### AIM OF THE EXERCISE
Without including any pictures, give back all of the data exactly.

### THE DATA
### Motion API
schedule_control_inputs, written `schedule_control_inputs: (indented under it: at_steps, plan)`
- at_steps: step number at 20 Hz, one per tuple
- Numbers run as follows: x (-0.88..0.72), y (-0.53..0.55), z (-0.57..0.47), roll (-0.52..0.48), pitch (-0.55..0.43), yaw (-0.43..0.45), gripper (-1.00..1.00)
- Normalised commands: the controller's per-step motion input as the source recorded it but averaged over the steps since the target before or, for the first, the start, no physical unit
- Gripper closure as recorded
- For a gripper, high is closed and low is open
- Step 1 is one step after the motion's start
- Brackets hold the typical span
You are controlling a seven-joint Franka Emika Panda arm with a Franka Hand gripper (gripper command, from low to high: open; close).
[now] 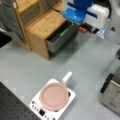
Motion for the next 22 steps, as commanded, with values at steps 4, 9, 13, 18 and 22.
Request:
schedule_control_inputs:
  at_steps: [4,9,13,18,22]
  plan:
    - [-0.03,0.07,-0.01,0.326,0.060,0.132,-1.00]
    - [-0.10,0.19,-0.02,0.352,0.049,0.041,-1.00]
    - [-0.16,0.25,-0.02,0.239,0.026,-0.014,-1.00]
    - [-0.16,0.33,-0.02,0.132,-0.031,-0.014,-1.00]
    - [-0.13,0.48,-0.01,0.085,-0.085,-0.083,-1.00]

### SOLUTION
### Motion API
schedule_control_inputs, written `schedule_control_inputs: (indented under it: at_steps, plan)`
- at_steps: step number at 20 Hz, one per tuple
- Numbers run as follows: x (-0.88..0.72), y (-0.53..0.55), z (-0.57..0.47), roll (-0.52..0.48), pitch (-0.55..0.43), yaw (-0.43..0.45), gripper (-1.00..1.00)
- Normalised commands: the controller's per-step motion input as the source recorded it but averaged over the steps since the target before or, for the first, the start, no physical unit
- Gripper closure as recorded
- For a gripper, high is closed and low is open
- Step 1 is one step after the motion's start
- Brackets hold the typical span
You are controlling a seven-joint Franka Emika Panda arm with a Franka Hand gripper (gripper command, from low to high: open; close).
[now] 
Motion for the next 22 steps, as commanded, with values at steps 4, 9, 13, 18 and 22.
Request:
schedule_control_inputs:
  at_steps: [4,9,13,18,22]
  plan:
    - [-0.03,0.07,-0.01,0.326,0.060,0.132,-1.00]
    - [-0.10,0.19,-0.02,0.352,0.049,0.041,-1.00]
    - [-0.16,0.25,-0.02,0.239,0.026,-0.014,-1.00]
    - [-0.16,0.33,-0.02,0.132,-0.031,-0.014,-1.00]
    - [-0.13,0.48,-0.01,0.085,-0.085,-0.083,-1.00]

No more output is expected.